Курбский наклонил голову, голос его звучал измученно глухо:

«Я буду обличать тебя на Страшном суде и здесь тоже, я призываю на помощь против тебя Божию Матерь, всех святых и покровителя рода моего, праведного князя Федора Ростиславовича Смоленского».

Курбский перекрестился, поклонился на восток, с которого все шире и шире вставало легчайшее сияние восхода; только в зените бледнели еще мелкие звезды, листья в саду стали видимы, четки, они отяжелели от росы; в розоватом тумане истаивали, пропадали два внимательных черных зрачка, и вслед им Курбский послал последнее и самое для них непереносимое:

«Знаю я из Священного Писания, что послан уже на нас дьяволом зачатый в прелюбодействе губитель – Антихрист. Не от него ли советник твой, тоже зачатый в прелюбодеянии? Не он ли шепчет в уши твои клевету и проливает кровь невинных? По делам он – Антихрист, а ты прижал его к своему сердцу… А ты сам кто? Подумай, не вошел ли в тебя он, имени которого не хочу повторять… Законом же и в храм таких не допускают, Иван. Страшно мне, и тоска моя не знает исхода, и призываю я тебя на суд!»


Зрачки – две черные дыры в чужую душу – растаяли в рассвете, Андрей сел, уронил голову. «Но пусть и все государи, народы, потомки даже знают его вину!» – подумал он и выпрямился.

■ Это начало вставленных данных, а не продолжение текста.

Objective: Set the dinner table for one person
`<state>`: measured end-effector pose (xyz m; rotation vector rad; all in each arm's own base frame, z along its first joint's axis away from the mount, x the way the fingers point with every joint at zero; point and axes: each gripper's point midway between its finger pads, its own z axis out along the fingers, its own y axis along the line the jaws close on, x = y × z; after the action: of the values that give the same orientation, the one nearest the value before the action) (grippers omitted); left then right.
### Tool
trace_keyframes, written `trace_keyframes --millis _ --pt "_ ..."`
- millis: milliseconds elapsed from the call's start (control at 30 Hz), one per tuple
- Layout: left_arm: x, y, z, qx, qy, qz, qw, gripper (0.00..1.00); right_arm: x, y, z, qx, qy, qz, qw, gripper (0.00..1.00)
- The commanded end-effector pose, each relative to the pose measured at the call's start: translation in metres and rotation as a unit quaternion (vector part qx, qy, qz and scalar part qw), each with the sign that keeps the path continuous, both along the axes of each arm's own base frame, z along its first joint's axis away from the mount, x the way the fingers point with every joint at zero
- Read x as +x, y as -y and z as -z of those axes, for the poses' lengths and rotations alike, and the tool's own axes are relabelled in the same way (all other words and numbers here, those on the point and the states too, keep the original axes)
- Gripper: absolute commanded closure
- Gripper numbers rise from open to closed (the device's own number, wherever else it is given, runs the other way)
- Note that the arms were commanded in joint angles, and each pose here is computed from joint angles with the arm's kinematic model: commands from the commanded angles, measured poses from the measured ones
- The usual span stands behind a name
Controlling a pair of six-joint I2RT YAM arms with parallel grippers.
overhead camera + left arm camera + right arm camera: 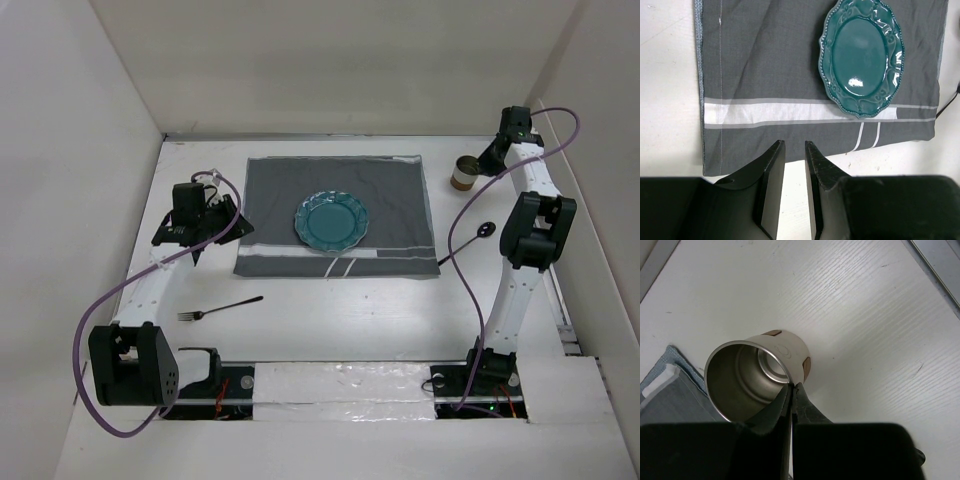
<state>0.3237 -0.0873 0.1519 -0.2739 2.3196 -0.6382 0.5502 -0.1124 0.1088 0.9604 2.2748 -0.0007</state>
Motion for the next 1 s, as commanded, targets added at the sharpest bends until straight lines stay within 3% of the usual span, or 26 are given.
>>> trace_keyframes --millis 0,233,433,667,967 --pt "0.012 0.005 -0.024 -0.006 0.038 0.013 0.999 0.8 0.006 0.007 -0.032 -0.016 0.037 0.002 0.999 1.0" --pt "0.011 0.005 -0.024 -0.006 0.037 0.013 0.999 0.8 0.018 -0.048 -0.11 -0.042 0.123 -0.063 0.99 1.0" --pt "0.01 0.006 -0.024 -0.008 0.035 0.017 0.999 0.81 0.026 -0.119 -0.121 -0.023 0.137 -0.136 0.981 1.0" --pt "0.006 0.006 -0.024 -0.008 0.036 0.016 0.999 0.81 0.042 -0.171 -0.105 0.002 0.132 -0.181 0.975 1.0" --pt "0.003 0.003 -0.024 -0.001 0.038 0.011 0.999 0.81 0.053 -0.187 -0.058 0.037 0.096 -0.181 0.978 1.0"
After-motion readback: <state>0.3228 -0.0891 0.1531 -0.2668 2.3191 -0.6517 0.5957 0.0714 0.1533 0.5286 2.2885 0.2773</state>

Когда ранним утром Васька Шибанов просунул голову в спальню, Курбский дописывал: «Писано в городе Вольмаре, владении государя моего Сигизмунда-Августа, года от Рождества Христова 1564, июля третьего дня».

Василию Шибанову было под сорок, и вид у него был мужицкий и суровый, но на ногу он был легок и в седле не знал усталости. Был он у Курбского стремянным с детства. Когда он просунул голову в спальню князя, было уже светло, и мысль Курбского от письма, только что написанного, перешла к мысли о том, кто доставит такое письмо Ивану Грозному. Никто.

– Василий, – сказал Курбский, – пойди сюда.

Он смотрел в простые и твердые глаза стремянного, на его жилистую шею под раскрытой рубахой, на его всклокоченную со сна голову и не мог сказать того, что хотел: здесь, в Ливонии, не было с ним человека роднее. Но надо было себя пересилить, как и раньше, на войне, пересиливал, и он сказал:

– Василий! Эту грамоту отвезешь в Москву царю Ивану. Не испугаешься?

Курбскому стало стыдно: не надо было так спрашивать.

– Отвезу, – сказал Шибанов и сжал толстые губы. Глаза его посуровели.

– Надо, чтобы письмо это в руки царя попало. Переоденься мужиком, переедешь рубеж – езжай лесами, тропами, а в Москве тайно его подкинь царю в палаты, в Кремль, либо в другое место, где он будет, или еще что придумай… – Курбский говорил это запинаясь, хмурясь. – Понял? А на обратном пути заезжай в Псково-Печерский монастырь, попроси у игумена денег взаймы для меня, триста-четыреста рублей, скажи, как получу после похода поместье, так и отдам с лихвой. Да пусть не боятся войны – я их монастырь Литве разорять не дам. Ну?

Шибанов молча кивнул.

– Иди соберись, в ночь выедешь, до рубежа тебя конные проводят, покажут, где переходить. Ну?

Шибанов переступил, вытер рот, поправил ворот рубахи.

– А можно мне, – спросил, смущаясь, – в Коломенское заехать? Там сестра моя, сирота, в услужении живет, дак я ей кой-чего оставлю…

– Смотри, не опознали бы тебя там! – сказал Курбский. – Сам знаешь, что тогда… – И он потупился.

– Князь! – ответил Шибанов хрипло. – Ты не думай чего… того самого… письмо твое довезу, доставлю, ты не думай так-то…

Курбский быстро на него глянул:

– Царю письмо-то, Васька. Самому. Понял?

– Понял, – понижая голос, сказал Шибанов и поклонился в пояс, пальцами тронул пол.